As England and Australia walk out in Perth this Friday, the weight of 143 years of fierce rivalry trails behind them. The Ashes, born in 1882, has never been just another Test series—it is cricket’s longest-running battle of pride, character and sheer stubbornness.
Ahead of the latest chapter, we revisit five unforgettable contests—moments when players crossed from being cricketers into folklore.
Few series have swung so violently between despair and disbelief as the 2019 Ashes. Australia arrived as defending champions and left with the urn, but the story of the summer belonged to two men at opposite ends of the emotional spectrum: Steve Smith and Ben Stokes.
Smith, returning from a ball-tampering ban, was met with boos, sandpaper masks and a barrage of jeers. He responded with numbers so outrageous they scarcely feel real: 774 runs in seven innings, averaging more than 110, including twin hundreds at Edgbaston.
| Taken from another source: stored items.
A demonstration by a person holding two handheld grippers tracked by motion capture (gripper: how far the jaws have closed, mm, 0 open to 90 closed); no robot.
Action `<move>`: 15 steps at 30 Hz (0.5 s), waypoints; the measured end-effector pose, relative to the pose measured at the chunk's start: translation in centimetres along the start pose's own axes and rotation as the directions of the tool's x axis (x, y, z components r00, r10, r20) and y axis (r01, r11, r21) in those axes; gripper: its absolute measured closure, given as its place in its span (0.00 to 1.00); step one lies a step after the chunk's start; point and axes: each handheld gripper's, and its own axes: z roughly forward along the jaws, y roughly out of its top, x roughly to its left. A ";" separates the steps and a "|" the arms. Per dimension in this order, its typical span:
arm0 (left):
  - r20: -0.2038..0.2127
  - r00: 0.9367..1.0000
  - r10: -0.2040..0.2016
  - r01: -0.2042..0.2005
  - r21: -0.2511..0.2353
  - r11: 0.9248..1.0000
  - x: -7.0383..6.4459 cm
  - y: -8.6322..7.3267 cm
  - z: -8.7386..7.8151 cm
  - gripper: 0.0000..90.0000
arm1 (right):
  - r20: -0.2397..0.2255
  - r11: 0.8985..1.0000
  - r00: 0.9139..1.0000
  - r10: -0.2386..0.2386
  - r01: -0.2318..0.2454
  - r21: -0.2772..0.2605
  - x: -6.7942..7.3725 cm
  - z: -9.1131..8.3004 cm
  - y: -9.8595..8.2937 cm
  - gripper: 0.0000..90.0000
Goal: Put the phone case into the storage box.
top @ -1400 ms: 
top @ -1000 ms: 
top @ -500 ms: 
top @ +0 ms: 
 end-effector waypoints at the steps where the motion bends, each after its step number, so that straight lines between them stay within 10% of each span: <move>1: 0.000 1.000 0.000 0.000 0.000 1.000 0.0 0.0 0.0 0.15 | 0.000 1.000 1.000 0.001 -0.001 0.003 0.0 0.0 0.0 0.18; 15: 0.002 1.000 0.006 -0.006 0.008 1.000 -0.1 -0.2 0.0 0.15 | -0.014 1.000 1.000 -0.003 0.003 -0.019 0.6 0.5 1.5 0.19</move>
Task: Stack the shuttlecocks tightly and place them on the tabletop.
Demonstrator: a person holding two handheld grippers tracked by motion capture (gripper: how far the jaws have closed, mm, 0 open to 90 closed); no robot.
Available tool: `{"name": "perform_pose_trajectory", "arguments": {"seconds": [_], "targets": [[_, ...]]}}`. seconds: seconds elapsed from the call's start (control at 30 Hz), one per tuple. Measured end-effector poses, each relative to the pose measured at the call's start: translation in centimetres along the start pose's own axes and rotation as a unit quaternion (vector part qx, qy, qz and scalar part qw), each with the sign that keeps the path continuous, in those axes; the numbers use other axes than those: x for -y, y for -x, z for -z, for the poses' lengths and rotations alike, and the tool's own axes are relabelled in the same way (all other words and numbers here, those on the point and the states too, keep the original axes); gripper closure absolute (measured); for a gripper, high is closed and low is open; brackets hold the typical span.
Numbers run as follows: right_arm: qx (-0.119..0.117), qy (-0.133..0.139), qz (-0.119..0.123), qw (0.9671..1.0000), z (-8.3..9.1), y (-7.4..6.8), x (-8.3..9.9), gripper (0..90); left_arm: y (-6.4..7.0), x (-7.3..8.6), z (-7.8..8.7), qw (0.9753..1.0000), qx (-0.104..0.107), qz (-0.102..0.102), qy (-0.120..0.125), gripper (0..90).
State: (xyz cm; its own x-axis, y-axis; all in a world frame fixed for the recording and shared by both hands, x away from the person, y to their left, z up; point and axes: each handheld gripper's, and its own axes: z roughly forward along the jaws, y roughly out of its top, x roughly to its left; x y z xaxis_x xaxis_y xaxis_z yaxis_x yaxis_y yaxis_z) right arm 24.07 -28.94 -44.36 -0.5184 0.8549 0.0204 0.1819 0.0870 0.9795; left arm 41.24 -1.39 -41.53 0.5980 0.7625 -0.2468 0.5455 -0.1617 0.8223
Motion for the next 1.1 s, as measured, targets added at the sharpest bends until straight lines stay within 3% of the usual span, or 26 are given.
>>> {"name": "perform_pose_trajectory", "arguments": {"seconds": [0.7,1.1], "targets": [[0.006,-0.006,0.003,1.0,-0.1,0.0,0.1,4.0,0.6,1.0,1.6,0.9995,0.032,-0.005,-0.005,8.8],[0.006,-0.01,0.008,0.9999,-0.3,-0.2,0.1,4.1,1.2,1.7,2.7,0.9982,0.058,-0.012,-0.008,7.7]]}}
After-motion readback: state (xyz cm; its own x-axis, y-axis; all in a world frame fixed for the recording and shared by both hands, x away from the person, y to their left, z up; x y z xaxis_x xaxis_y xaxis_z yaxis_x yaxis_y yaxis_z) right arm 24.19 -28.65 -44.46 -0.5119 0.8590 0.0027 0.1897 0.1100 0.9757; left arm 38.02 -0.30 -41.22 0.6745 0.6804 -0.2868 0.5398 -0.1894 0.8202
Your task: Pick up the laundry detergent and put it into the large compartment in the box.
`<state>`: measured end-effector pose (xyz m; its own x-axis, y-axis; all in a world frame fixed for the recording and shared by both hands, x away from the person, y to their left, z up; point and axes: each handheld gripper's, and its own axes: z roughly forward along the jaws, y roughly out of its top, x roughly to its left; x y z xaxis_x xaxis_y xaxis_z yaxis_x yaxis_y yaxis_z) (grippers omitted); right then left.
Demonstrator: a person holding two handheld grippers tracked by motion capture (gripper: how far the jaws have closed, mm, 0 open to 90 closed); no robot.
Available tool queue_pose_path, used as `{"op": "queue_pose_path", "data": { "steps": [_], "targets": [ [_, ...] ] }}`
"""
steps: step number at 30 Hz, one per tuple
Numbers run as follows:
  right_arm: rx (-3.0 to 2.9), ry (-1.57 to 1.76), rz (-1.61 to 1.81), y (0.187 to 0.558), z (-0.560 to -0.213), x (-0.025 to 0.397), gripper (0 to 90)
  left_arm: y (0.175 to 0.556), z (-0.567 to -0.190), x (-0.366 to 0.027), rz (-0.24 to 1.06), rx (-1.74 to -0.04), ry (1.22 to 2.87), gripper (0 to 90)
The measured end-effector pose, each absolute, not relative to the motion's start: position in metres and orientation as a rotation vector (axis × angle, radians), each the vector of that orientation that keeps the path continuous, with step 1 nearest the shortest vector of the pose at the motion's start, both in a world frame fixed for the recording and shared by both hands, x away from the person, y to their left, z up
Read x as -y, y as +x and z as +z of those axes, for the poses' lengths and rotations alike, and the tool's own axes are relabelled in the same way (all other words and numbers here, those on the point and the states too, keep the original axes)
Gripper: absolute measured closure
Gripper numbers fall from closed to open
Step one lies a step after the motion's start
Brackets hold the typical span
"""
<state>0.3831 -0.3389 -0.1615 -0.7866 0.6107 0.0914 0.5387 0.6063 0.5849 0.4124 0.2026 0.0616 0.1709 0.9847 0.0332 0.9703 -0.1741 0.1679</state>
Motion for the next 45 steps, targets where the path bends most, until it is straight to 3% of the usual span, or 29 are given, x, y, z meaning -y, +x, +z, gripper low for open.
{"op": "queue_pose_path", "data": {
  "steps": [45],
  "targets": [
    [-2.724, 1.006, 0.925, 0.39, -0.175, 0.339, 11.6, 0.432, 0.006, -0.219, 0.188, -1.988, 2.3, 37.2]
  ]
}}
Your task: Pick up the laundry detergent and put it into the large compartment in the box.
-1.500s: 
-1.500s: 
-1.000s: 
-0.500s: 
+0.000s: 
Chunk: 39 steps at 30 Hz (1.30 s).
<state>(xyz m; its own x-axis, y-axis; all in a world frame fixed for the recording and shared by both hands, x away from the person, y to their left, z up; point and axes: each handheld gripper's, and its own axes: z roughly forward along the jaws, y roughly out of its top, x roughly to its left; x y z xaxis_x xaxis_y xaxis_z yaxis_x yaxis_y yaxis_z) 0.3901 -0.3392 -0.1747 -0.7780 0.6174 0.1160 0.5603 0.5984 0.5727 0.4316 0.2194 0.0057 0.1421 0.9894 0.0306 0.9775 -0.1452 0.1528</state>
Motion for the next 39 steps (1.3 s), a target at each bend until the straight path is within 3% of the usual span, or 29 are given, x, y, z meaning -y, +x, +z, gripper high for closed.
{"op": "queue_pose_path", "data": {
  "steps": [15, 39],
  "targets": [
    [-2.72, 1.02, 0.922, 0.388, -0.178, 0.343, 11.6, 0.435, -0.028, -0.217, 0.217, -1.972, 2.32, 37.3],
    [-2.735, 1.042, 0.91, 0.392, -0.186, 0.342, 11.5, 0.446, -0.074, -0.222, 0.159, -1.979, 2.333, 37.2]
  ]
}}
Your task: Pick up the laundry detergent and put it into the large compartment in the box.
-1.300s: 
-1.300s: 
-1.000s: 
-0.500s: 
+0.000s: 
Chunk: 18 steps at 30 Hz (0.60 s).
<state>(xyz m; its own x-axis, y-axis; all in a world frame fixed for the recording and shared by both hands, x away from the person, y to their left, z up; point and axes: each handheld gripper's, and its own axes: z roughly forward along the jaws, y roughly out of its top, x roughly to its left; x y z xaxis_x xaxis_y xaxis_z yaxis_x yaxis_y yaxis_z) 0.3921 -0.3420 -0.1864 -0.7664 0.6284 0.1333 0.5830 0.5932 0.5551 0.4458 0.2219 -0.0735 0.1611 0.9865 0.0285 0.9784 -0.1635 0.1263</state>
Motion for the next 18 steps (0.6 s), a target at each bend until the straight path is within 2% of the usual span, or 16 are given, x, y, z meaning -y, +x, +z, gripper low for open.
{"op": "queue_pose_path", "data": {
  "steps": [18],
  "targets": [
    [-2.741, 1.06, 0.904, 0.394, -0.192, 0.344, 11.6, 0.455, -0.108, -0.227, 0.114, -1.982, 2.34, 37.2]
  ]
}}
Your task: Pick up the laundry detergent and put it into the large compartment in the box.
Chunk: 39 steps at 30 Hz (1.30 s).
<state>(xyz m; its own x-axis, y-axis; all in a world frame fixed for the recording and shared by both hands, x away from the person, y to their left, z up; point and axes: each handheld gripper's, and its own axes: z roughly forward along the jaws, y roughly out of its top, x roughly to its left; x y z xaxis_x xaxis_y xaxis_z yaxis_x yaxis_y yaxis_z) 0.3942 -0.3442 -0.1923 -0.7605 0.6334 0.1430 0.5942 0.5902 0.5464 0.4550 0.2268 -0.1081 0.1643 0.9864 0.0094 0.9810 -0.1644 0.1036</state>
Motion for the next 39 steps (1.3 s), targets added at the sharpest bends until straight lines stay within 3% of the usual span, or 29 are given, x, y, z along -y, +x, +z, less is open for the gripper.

Had he not missed three innings after being struck by a Jofra Archer bouncer, he might well have challenged Donald Bradman’s 974-run record from 1930.
But nothing that year topped what unfolded at Headingley.
With England staring at defeat—one wicket left, 73 still needed—Stokes launched one of the most audacious counterattacks the game has ever seen. Protecting a bespectacled Jack Leach at the other end, Stokes carved an unbeaten 135 to drag England to 362-9, their highest successful chase in Test history.
It wasn’t just a rescue act; it was a rewritten script.
The 2005 Ashes remains a piece of living memory for anyone who watched it. England had not lifted the urn in nearly 19 years, and Australia’s dominance was suffocating. The first Test at Lord’s followed the usual script: Australia crushed England by 239 runs.
Then fate intervened.
On the morning of the second Test, Glenn McGrath trod on a stray ball, ruled out with an ankle injury. Suddenly, the series cracked open. Andrew Flintoff—equal parts showman and workhorse—took charge. When Australia, chasing 282, slipped to 175-8, home fans breathed easy. But Australia clawed their way back before Michael Kasprowicz gloved behind off Steve Harmison, sealing a heart-stopping two-run win for England.
Trent Bridge brought another thriller, England clinging on despite a venomous burst from Shane Warne. And on the final day at The Oval, with the urn slipping away again, Kevin Pietersen produced a career-defining 158, supported by Ashley Giles’ gritty fifty. The draw was enough. After nearly two decades, the Ashes returned to England.
Occasionally in sport, a series becomes synonymous with a single name. For 1981, that name is Ian Botham.
He began the summer as England captain but resigned in despair after a pair at Lord’s and a loss at Trent Bridge. What followed defied logic.
At Headingley, England were given a 500/1 chance of winning after being forced to follow on. Botham’s incendiary 149 not out forced Australia to chase 130, only for Bob Willis to storm through with 8-43, sealing an 18-run victory that remains one of the most dramatic turnarounds in Test history.
Edgbaston brought a spell scarcely believable even today—Botham took five for one in 28 balls, delivering a 29-run win. At Old Trafford, he blasted 118, setting up a 103-run victory as England captured the series 3-1.
Rarely has a single player bent a series entirely to his will.
Australia’s 1948 side didn’t just win—they devoured opposition. Led by Don Bradman in his final Test series, the “Invincibles” went unbeaten through the tour, winning the Ashes 4-0.
Their dominance peaked at Headingley, where they chased a seemingly impossible 404 runs with just three wickets down. Arthur Morris struck 182, Bradman an unbeaten 173—a masterclass in controlled aggression.
Yet the tour is remembered most for a single delivery at The Oval. Bradman, needing just four runs in his final innings to finish with a Test average of 100, walked out to a standing ovation. Moments later, he was bowled by Eric Hollies for a duck.
The greatest batsman in history closed his career with an average of 99.94—a number both immortal and agonising.
If 1948 symbolised dominance, then 1932-33 was cricket’s darkest controversy. Bradman’s unparalleled scoring left England panicking for answers. Captain Douglas Jardine believed he had one: “leg theory”. Fast, short-pitched bowling aimed at the body, a packed leg-side field, and Harold Larwood as the spear.
It worked. England won the series 4-1, and Bradman’s average dipped to 56.57—a human number for an inhuman player.
But the tactic, later christened “Bodyline”, outraged Australia. Batsmen were forced to defend themselves, not their wickets. The series drove the nations to diplomatic breaking point, leaving scars that took years to heal.
From Stokes’ audacity to Botham’s defiance, from Bradman’s brilliance to the fury of Bodyline, the Ashes has delivered sport at its most raw and unforgettable.
As England and Australia prepare to renew hostilities in Perth, players will feel the weight of those who came before—and the knowledge that a single moment, a single innings, can etch their name into cricket’s longest-running epic.